◆ About this task:
Could you reproduce every record below exactly, excluding all pictures?

◆ Entries provided:
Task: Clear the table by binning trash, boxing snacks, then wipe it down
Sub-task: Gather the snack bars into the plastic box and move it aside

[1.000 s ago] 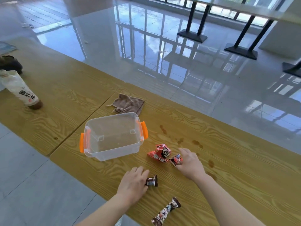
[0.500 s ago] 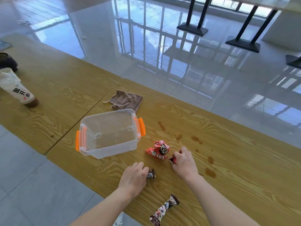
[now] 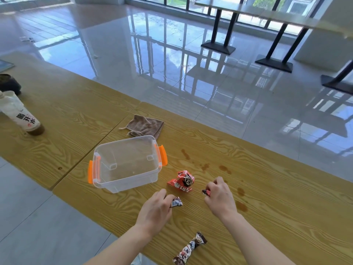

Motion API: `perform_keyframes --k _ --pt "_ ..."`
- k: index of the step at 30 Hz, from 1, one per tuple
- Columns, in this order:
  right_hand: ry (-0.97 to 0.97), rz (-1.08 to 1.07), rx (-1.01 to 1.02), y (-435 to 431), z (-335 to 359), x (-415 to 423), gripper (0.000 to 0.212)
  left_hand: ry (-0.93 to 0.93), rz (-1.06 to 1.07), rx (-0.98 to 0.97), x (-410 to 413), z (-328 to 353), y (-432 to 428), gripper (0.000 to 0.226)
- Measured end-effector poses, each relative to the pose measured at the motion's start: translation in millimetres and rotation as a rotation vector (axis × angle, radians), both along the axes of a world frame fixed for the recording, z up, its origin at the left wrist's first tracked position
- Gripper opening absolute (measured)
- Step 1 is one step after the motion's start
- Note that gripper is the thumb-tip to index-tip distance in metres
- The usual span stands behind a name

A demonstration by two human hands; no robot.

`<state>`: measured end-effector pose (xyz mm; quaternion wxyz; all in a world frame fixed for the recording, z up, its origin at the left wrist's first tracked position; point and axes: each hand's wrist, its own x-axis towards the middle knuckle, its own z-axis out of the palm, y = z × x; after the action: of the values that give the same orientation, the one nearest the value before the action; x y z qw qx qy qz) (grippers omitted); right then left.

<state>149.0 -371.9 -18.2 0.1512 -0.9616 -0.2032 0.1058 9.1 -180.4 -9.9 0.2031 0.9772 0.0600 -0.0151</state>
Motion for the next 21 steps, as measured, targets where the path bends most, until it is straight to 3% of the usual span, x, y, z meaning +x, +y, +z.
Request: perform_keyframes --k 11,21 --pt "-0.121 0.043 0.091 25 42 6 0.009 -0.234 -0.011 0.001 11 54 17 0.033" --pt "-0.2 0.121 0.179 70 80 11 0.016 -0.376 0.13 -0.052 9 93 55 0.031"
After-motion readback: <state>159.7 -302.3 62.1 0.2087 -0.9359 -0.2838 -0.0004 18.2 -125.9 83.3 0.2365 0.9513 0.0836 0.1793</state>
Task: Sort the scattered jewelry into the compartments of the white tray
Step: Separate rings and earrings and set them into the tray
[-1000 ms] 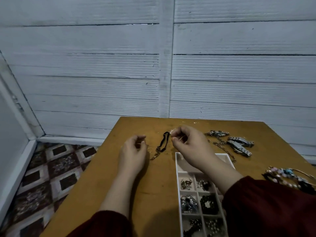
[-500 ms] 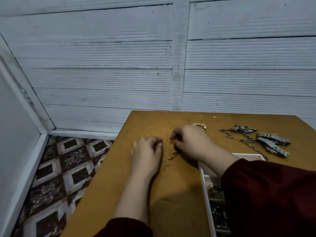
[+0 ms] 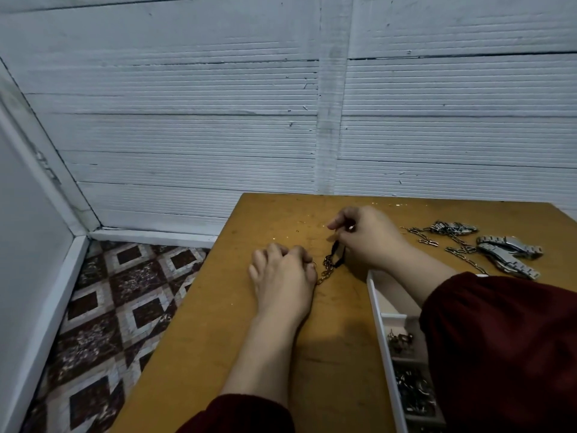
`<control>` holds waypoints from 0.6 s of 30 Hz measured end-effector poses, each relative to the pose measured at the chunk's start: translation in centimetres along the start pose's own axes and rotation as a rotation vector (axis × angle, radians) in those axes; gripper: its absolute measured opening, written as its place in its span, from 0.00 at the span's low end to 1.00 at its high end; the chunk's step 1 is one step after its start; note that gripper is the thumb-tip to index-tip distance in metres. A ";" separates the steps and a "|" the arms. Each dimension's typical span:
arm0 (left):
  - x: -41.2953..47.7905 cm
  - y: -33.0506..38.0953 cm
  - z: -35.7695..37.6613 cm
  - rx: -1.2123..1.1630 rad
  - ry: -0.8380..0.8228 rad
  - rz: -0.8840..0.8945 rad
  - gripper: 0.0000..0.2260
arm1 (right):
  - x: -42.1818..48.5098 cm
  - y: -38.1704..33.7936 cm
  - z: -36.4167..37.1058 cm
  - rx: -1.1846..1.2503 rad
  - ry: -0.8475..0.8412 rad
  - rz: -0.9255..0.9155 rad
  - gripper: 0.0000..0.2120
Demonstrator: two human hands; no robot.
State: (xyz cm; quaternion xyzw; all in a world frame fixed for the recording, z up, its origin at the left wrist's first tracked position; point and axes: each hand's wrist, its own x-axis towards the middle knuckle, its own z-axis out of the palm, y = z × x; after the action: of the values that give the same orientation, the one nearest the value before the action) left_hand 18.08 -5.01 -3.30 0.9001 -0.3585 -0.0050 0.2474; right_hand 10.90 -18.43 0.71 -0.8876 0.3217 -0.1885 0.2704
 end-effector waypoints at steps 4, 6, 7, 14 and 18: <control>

◆ Final answer:
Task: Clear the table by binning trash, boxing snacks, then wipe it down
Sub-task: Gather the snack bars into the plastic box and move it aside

[1.000 s ago] 
[0.500 s ago] 
[now] 

Motion API: `perform_keyframes --k _ --pt "_ ..."`
- k: index of the step at 30 Hz, from 1, one per tuple
- Columns, in this order:
  right_hand: ry (-0.97 to 0.97), rz (-1.08 to 1.07), rx (-1.01 to 1.02), y (-435 to 431), z (-335 to 359), x (-415 to 423), gripper (0.000 to 0.212)
  left_hand: ry (-0.93 to 0.93), rz (-1.06 to 1.07), rx (-0.98 to 0.97), x (-410 to 413), z (-328 to 353), y (-432 to 428), gripper (0.000 to 0.226)
- Measured end-effector poses, each relative to the pose measured at the motion's start: translation in millimetres and rotation as a rotation vector (axis × angle, radians), both along the axes of a world frame fixed for the recording, z up, its origin at the left wrist's first tracked position
- Gripper opening absolute (measured)
- Step 1 is one step after the motion's start
- Note that gripper is the thumb-tip to index-tip distance in metres
- The usual span stands behind a name

A demonstration by two human hands; no robot.

`<state>`: measured end-effector pose (xyz mm; quaternion wxyz; all in a world frame fixed for the recording, z up, its origin at the left wrist's first tracked position; point and axes: each hand's wrist, its own x-axis towards the middle knuckle, its own z-axis out of the palm, y = z × x; after the action: of the values that give the same orientation, the one nearest the value before the action; x y z qw qx qy qz) (grippers omitted); right then left.

<state>149.0 -371.9 -18.2 0.1512 -0.9616 -0.2032 0.1058 9.1 -180.4 -9.9 0.2031 0.9772 0.0600 -0.0151</state>
Motion for the next 21 steps, as measured, targets where the path bends most, until it is straight to 3% of the usual span, x, y, z meaning +x, +y, +z.
Request: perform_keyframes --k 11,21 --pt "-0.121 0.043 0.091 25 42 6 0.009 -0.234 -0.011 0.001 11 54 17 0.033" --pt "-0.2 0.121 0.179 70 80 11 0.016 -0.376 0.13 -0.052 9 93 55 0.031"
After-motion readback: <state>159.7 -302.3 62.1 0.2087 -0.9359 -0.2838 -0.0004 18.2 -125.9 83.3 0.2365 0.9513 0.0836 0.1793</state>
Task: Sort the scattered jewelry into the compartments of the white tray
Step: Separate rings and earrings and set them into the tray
[-1000 ms] 
[-500 ms] 
[+0 ms] 
`<control>` holds waypoints from 0.6 s of 30 Hz measured end-effector poses, each relative to the pose measured at the chunk's start: translation in centimetres along the start pose's own axes and rotation as a rotation vector (axis × angle, radians) in those axes; gripper: its absolute measured opening, written as its place in its span, from 0.00 at the span's low end to 1.00 at its high end; the chunk's step 1 is one step after its start; note that gripper is the thumb-tip to index-tip distance in metres. A ";" separates the steps and a "|" the arms. Each dimension's typical span:
arm0 (left):
  - x: -41.2953..47.7905 cm
  - y: -33.0506..38.0953 cm
  - z: -35.7695..37.6613 cm
  - rx: -1.2123..1.1630 rad
  - ry: -0.8380..0.8228 rad
  - rz: -0.8840..0.8945 rad
  - gripper: 0.0000..0.2260
arm1 (right):
  - x: -42.1818..48.5098 cm
  - y: -38.1704..33.7936 cm
  - z: -36.4167..37.1058 cm
  - rx: -1.1846..1.2503 rad
  - ry: -0.8475..0.8412 rad
  - rz: -0.9255..0.9155 rad
  - gripper: 0.0000..0.2120
Demonstrator: two human hands; no robot.
State: (xyz cm; quaternion xyzw; all in a world frame fixed for the recording, z up, its origin at the left wrist's first tracked position; point and axes: each hand's wrist, its own x-axis towards the middle knuckle, its own z-axis out of the palm, y = z × x; after the action: of the values that give the same orientation, the one nearest the value before the action) left_hand 18.08 -5.01 -3.30 0.9001 -0.3585 -0.0050 0.2474; right_hand 10.90 -18.43 0.71 -0.8876 0.3217 -0.1885 0.2704
 end-effector waypoints at steps 4, 6, 7, 14 and 18: <control>

Nothing else is part of this output.